◆ WHAT THE TASK REQUIRES ◆
Wherever the string "with" shows up in the records below, return that line.

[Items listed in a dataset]
▶
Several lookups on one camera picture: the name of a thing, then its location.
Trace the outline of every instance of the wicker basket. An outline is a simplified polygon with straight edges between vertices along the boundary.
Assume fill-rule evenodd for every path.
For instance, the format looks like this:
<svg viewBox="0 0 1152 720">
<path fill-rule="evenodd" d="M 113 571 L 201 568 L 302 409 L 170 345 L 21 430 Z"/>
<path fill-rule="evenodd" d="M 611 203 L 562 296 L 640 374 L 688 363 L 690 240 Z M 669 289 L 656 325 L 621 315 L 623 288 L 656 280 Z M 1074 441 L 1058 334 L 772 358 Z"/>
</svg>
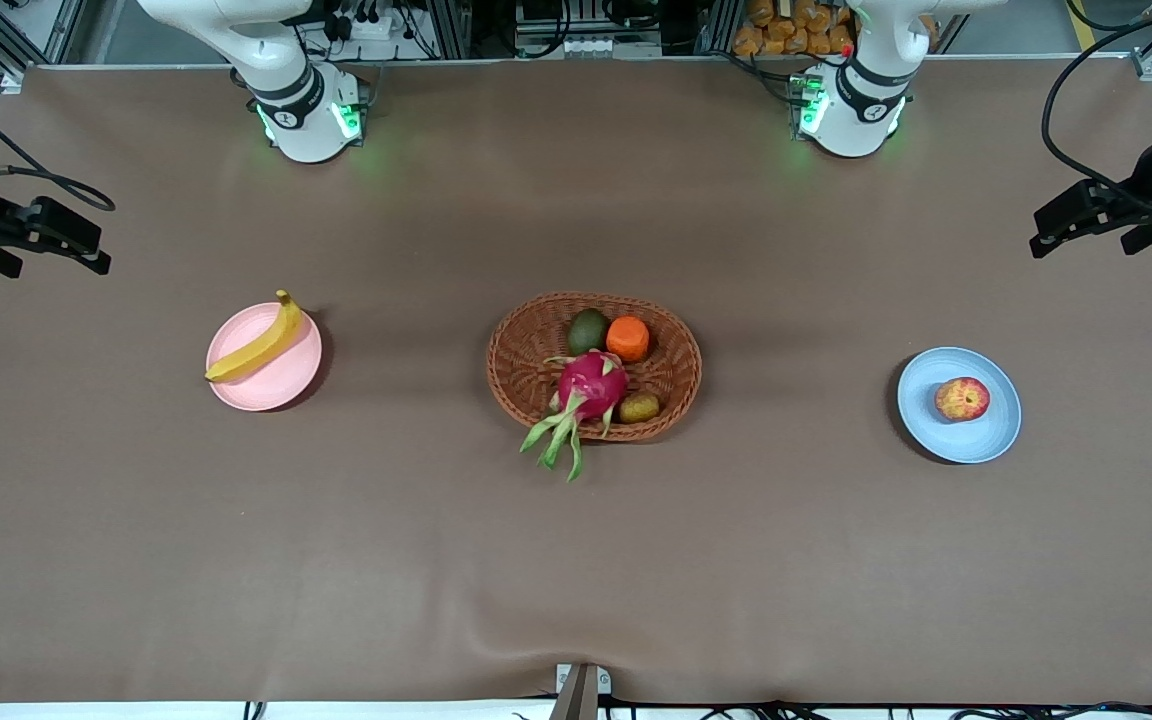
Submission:
<svg viewBox="0 0 1152 720">
<path fill-rule="evenodd" d="M 500 407 L 515 420 L 531 427 L 548 414 L 550 397 L 562 369 L 545 365 L 547 357 L 568 355 L 567 325 L 574 314 L 596 306 L 608 318 L 635 314 L 652 331 L 652 347 L 641 363 L 627 363 L 630 392 L 646 389 L 660 399 L 660 415 L 646 423 L 612 423 L 609 442 L 643 441 L 673 427 L 700 387 L 700 348 L 682 320 L 652 302 L 554 291 L 517 306 L 500 320 L 488 342 L 488 384 Z M 579 437 L 602 438 L 602 424 L 585 420 Z"/>
</svg>

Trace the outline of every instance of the avocado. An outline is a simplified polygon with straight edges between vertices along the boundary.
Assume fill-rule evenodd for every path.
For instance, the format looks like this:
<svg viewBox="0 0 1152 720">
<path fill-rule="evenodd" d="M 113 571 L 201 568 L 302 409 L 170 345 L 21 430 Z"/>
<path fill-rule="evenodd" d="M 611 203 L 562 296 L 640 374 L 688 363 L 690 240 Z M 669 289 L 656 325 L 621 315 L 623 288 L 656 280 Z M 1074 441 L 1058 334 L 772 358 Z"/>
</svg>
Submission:
<svg viewBox="0 0 1152 720">
<path fill-rule="evenodd" d="M 581 310 L 567 328 L 567 351 L 575 357 L 590 350 L 602 350 L 607 344 L 607 328 L 611 325 L 607 314 L 599 313 L 592 306 Z"/>
</svg>

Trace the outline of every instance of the red and yellow apple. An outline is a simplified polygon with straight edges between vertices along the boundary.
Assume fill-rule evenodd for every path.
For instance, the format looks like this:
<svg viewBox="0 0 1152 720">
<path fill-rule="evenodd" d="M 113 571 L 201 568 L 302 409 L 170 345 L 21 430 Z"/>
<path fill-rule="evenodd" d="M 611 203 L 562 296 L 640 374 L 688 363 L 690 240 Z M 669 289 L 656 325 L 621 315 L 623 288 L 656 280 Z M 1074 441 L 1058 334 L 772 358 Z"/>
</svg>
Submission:
<svg viewBox="0 0 1152 720">
<path fill-rule="evenodd" d="M 954 378 L 935 392 L 935 409 L 947 420 L 975 420 L 990 409 L 990 392 L 975 378 Z"/>
</svg>

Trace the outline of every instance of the table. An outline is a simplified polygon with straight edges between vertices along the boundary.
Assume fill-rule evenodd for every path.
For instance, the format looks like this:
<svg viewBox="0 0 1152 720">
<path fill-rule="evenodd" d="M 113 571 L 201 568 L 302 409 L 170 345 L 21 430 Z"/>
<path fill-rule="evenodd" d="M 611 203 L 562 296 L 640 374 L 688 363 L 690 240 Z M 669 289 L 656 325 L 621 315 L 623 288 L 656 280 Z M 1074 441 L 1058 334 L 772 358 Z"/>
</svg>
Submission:
<svg viewBox="0 0 1152 720">
<path fill-rule="evenodd" d="M 526 696 L 571 660 L 637 702 L 1152 702 L 1152 259 L 1029 258 L 1075 180 L 1060 67 L 931 61 L 851 161 L 718 62 L 397 68 L 314 167 L 222 71 L 31 71 L 0 123 L 119 212 L 109 276 L 0 279 L 0 702 Z M 1058 115 L 1123 174 L 1152 85 L 1091 61 Z M 237 414 L 207 341 L 280 287 L 329 372 Z M 553 290 L 660 302 L 705 357 L 680 427 L 571 486 L 484 379 Z M 1018 384 L 1010 454 L 902 437 L 938 344 Z"/>
</svg>

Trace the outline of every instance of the banana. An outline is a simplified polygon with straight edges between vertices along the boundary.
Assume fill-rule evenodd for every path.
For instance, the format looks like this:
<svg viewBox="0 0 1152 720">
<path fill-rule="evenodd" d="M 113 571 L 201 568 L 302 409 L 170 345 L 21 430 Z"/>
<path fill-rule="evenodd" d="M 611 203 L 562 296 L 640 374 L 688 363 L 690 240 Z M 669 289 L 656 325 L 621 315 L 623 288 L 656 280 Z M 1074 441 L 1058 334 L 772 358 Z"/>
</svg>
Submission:
<svg viewBox="0 0 1152 720">
<path fill-rule="evenodd" d="M 301 306 L 283 290 L 278 291 L 278 302 L 274 324 L 256 340 L 212 363 L 207 367 L 207 382 L 229 382 L 247 378 L 291 347 L 296 332 L 301 329 Z"/>
</svg>
◀
◆ TASK ANSWER ◆
Trace the outline of every instance of the wicker basket. An outline is a simplified polygon with straight edges between vertices along the boundary.
Trace the outline of every instance of the avocado. An outline is a simplified polygon with straight edges between vertices along the boundary.
Trace the outline of every instance of the red and yellow apple. An outline is a simplified polygon with straight edges between vertices along the boundary.
Trace the outline of every instance of the table. An outline is a simplified polygon with straight edges between vertices along the boundary.
Trace the outline of every instance of the banana. An outline is a simplified polygon with straight edges between vertices along the boundary.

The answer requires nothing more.